Tom Tracy is father of a first and fourth grader at the school. He described the decision to send his first grader back on Monday and his older son back when upper grades return at the end of the month “a leap of faith.”

“This is a higher level of risk than we as a family have taken,” he said.

“My wife and I have always maintained that if the protocols are in place and they are allowed to move forward based on all the various guidelines, then we want to give it a try both for our kids’ social development and certainly for their learning. And they miss their friends,” he said. “So it’s just weighing all those factors. There is, of course, the cost of the virus but there are other costs, social costs, learning costs, that are incurred by everybody so it’s trying to balance those things that’s a little bit challenging.”

For mom Laura Lopez, there was a little nervousness about her daughter, kindergartner Valeria, being comfortable wearing a mask all day, but the overwhelming emotion Monday morning was happiness, she said through an interpreter.

"No, not nervous, happy,“ she said.

Sonoma Charter is the first among what is expected to a growing wave of schools reopening to in-person instruction. Elin said both the school’s COVID Safety Plan and teacher vaccinations were key in Monday’s milestone return.

Teaching assistant Yolanda Rodriguez leads a cohort of first grade students in the multipurpose room on the first day of in-person learning at Sonoma Charter School in Sonoma, California, on Monday, March 1, 2021. (Beth Schlanker/ The Press Democrat)
Teaching assistant Yolanda Rodriguez leads a cohort of first grade students in the multipurpose room on the first day of in-person learning at Sonoma Charter School in Sonoma, California, on Monday, March 1, 2021. (Beth Schlanker/ The Press Democrat)
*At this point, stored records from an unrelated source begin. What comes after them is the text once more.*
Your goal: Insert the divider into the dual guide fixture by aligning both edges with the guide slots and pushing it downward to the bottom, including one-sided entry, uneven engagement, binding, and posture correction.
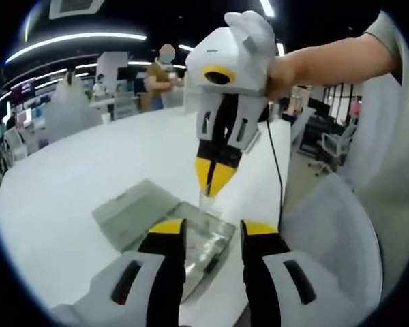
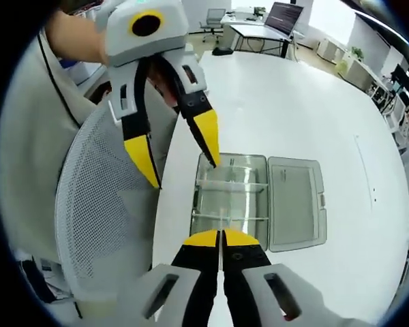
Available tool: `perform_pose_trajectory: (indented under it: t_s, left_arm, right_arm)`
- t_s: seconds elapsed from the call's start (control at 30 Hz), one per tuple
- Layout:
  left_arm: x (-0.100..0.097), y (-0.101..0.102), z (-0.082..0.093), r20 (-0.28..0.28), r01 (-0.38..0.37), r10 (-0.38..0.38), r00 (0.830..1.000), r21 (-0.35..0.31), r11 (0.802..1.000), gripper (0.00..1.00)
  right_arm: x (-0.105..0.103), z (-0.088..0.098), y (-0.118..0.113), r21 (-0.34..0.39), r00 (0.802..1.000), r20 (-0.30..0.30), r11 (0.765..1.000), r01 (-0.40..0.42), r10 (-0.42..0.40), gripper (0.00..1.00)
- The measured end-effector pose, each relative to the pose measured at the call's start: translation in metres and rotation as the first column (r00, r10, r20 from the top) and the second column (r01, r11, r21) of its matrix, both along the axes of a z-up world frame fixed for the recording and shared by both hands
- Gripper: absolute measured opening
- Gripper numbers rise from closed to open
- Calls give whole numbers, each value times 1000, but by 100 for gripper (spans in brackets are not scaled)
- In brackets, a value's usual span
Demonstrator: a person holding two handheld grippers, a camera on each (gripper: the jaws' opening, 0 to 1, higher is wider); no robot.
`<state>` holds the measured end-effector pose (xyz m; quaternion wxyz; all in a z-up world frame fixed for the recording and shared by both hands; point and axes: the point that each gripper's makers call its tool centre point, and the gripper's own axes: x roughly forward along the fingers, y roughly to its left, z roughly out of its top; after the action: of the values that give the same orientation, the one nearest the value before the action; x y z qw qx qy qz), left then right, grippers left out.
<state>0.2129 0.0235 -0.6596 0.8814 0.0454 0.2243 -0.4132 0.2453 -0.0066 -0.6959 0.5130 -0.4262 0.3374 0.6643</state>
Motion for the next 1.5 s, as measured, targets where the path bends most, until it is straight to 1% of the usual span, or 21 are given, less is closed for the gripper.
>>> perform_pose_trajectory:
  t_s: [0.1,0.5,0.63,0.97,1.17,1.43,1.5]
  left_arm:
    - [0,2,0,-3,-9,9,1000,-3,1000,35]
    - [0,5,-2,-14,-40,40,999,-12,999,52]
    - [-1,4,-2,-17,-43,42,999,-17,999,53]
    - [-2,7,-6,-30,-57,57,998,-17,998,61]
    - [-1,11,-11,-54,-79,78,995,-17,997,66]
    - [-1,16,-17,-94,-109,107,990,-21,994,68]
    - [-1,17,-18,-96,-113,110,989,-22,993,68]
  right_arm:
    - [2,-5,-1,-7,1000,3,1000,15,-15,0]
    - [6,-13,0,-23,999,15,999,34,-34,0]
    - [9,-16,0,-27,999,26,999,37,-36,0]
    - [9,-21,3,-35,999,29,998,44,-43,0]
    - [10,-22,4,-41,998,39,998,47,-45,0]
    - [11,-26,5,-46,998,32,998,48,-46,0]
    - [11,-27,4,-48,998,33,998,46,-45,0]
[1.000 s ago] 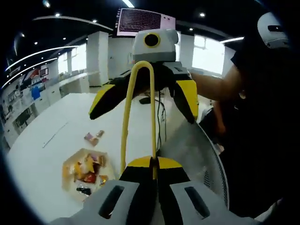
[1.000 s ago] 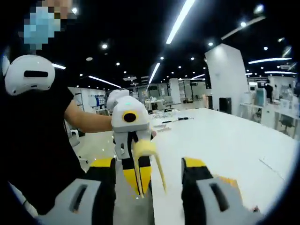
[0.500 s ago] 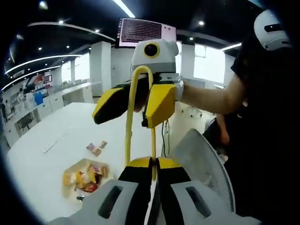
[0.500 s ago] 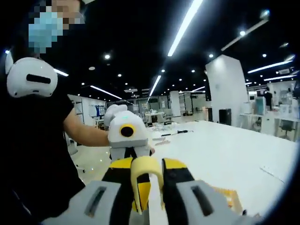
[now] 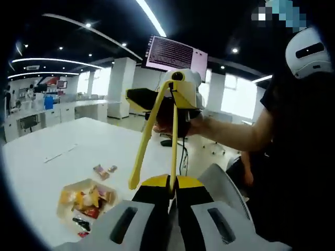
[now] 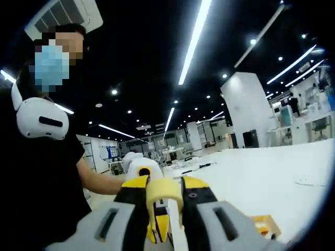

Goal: Place the target food into the container with the food tongs after gripping and lifting it, then release it inside without dropping or visibly crushing the food.

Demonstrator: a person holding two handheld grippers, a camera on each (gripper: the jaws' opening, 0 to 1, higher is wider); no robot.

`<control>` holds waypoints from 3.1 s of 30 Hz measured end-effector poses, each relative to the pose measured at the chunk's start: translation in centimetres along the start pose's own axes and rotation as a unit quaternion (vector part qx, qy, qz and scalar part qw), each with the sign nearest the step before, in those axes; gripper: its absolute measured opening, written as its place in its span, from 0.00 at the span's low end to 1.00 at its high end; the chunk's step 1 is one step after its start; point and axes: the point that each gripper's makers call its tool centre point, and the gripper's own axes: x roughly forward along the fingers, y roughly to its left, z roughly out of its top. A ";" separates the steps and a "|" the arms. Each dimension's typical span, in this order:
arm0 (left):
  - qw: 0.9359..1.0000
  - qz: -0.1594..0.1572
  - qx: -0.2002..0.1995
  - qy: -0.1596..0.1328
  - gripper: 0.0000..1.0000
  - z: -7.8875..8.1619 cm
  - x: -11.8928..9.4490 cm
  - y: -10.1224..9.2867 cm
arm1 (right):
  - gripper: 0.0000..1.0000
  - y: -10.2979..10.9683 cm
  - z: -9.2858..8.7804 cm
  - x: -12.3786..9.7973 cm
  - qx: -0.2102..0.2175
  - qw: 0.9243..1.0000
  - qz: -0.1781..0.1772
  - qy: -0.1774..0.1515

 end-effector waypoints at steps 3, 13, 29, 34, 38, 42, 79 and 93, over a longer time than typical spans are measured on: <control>0.998 -0.019 0.018 0.051 0.00 -1.1 0.0 -0.8 | 0.23 0.5 -1.3 -0.3 0.001 0.999 0.014 0.035; 0.996 -0.041 0.054 0.058 0.00 2.0 -0.1 -1.5 | 0.39 2.2 -4.3 0.3 -0.024 0.992 0.040 0.117; 0.996 -0.055 0.024 0.062 0.00 1.0 0.8 -2.3 | 0.46 2.6 -4.5 0.3 -0.016 0.992 0.041 0.121; 0.996 -0.061 0.026 0.068 0.00 0.8 1.2 -2.6 | 0.44 2.8 -4.4 0.5 -0.015 0.992 0.044 0.116; 0.995 -0.063 0.024 0.075 0.00 1.0 1.3 -2.8 | 0.41 2.8 -4.4 0.5 -0.014 0.993 0.043 0.113; 0.993 -0.065 0.033 0.089 0.00 0.6 1.5 -2.9 | 0.42 2.9 -4.5 0.6 -0.012 0.993 0.040 0.112; 0.990 -0.023 0.083 0.111 0.03 -0.5 0.6 -2.0 | 0.25 2.1 -5.9 0.3 -0.022 0.991 0.002 0.130; 0.966 0.232 0.028 0.110 0.82 -9.9 -7.9 3.9 | 0.26 -2.8 -5.9 -5.3 0.003 0.984 -0.131 0.122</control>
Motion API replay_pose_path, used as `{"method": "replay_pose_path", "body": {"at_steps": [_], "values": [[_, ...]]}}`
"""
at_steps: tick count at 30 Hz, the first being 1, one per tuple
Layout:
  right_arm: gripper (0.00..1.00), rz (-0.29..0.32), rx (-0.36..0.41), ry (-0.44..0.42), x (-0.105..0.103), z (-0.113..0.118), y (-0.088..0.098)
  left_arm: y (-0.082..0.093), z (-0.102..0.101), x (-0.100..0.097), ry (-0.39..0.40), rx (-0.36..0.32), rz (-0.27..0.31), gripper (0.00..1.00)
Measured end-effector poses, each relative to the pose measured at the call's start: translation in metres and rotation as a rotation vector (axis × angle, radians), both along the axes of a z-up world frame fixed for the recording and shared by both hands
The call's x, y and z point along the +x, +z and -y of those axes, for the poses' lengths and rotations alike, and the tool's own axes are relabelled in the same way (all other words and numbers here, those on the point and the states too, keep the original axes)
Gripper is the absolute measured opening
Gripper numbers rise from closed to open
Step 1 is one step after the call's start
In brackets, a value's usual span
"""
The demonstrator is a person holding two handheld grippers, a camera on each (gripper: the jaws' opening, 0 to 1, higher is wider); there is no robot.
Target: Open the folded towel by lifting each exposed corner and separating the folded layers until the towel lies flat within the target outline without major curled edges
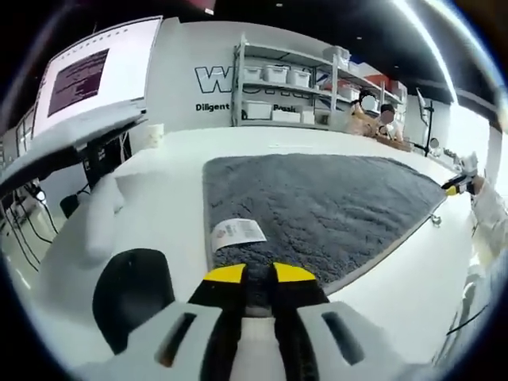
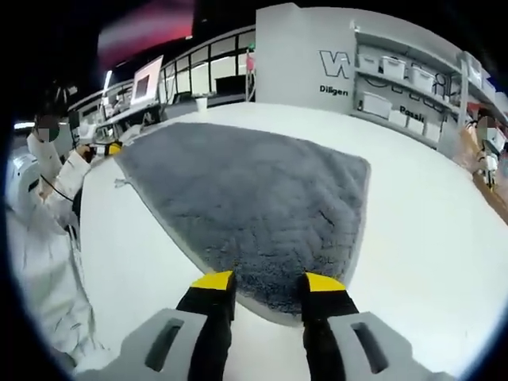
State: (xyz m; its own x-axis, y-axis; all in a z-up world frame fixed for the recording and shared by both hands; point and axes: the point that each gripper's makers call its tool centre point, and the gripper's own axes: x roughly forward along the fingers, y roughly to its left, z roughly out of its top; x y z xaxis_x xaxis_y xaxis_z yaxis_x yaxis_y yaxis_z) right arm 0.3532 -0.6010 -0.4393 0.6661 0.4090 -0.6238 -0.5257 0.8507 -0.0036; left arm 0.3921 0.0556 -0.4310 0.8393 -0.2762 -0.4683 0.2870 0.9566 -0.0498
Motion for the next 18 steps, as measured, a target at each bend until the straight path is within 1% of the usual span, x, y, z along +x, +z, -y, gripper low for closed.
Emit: {"method": "replay_pose_path", "body": {"at_steps": [1, 2, 5, 6, 9, 11, 13, 15, 18], "values": [[0.29, -0.003, -0.002, 0.005, 0.000, -0.001, 0.001, 0.001, 0.001, 0.000, -0.004, 0.006, -0.013, 0.22], [0.30, -0.008, -0.003, 0.007, 0.000, -0.001, 0.001, 0.002, 0.002, 0.000, -0.006, 0.009, -0.016, 0.28], [0.36, -0.013, -0.003, 0.012, 0.002, -0.001, 0.008, 0.007, 0.004, 0.004, -0.008, 0.028, -0.028, 0.46], [0.37, -0.008, -0.003, 0.016, 0.003, -0.001, 0.012, 0.010, 0.005, 0.006, -0.013, 0.029, -0.028, 0.49], [0.37, 0.008, -0.007, 0.017, 0.010, 0.001, 0.021, 0.019, 0.011, 0.013, -0.026, 0.014, -0.012, 0.53], [0.38, 0.022, -0.010, 0.021, 0.018, 0.002, 0.030, 0.029, 0.018, 0.022, -0.045, -0.014, 0.010, 0.55], [0.38, 0.028, -0.011, 0.025, 0.023, 0.002, 0.035, 0.036, 0.024, 0.029, -0.058, -0.038, 0.024, 0.59], [0.38, 0.042, -0.016, 0.025, 0.032, 0.002, 0.041, 0.043, 0.028, 0.039, -0.064, -0.066, 0.042, 0.60], [0.36, 0.066, -0.007, 0.013, 0.047, 0.004, 0.050, 0.052, 0.036, 0.056, -0.075, -0.087, 0.070, 0.61]]}}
“We have been working on the plan for a long time but the best shot of confidence was our first vaccine shot that we had on the week of (February) 8th and we are all going to have our second shot during our spring break, so that certainly gives us confidence to be back here as staff,” he said.

But the vaccination rollout in Sonoma County has been deeply hampered by lack of supply. The clinic, focused on vaccinating school staff and managed by the Sonoma County Office of Education, had to shutter this week when its anticipated allotment did not arrive.

But for Elin, on campus and finally among classrooms filled with kids and walking among staffers, the outlook was bright Monday.

“I’m celebrating our school but I’m really celebrating our whole county because this is really excitement about good news happening for us in the county. Our numbers are coming down, schools are getting ready to open, you are seeing that noted all the time,” he said. “What we are celebrating, I can’t wait ripple out to other schools. It’s going to happen soon.”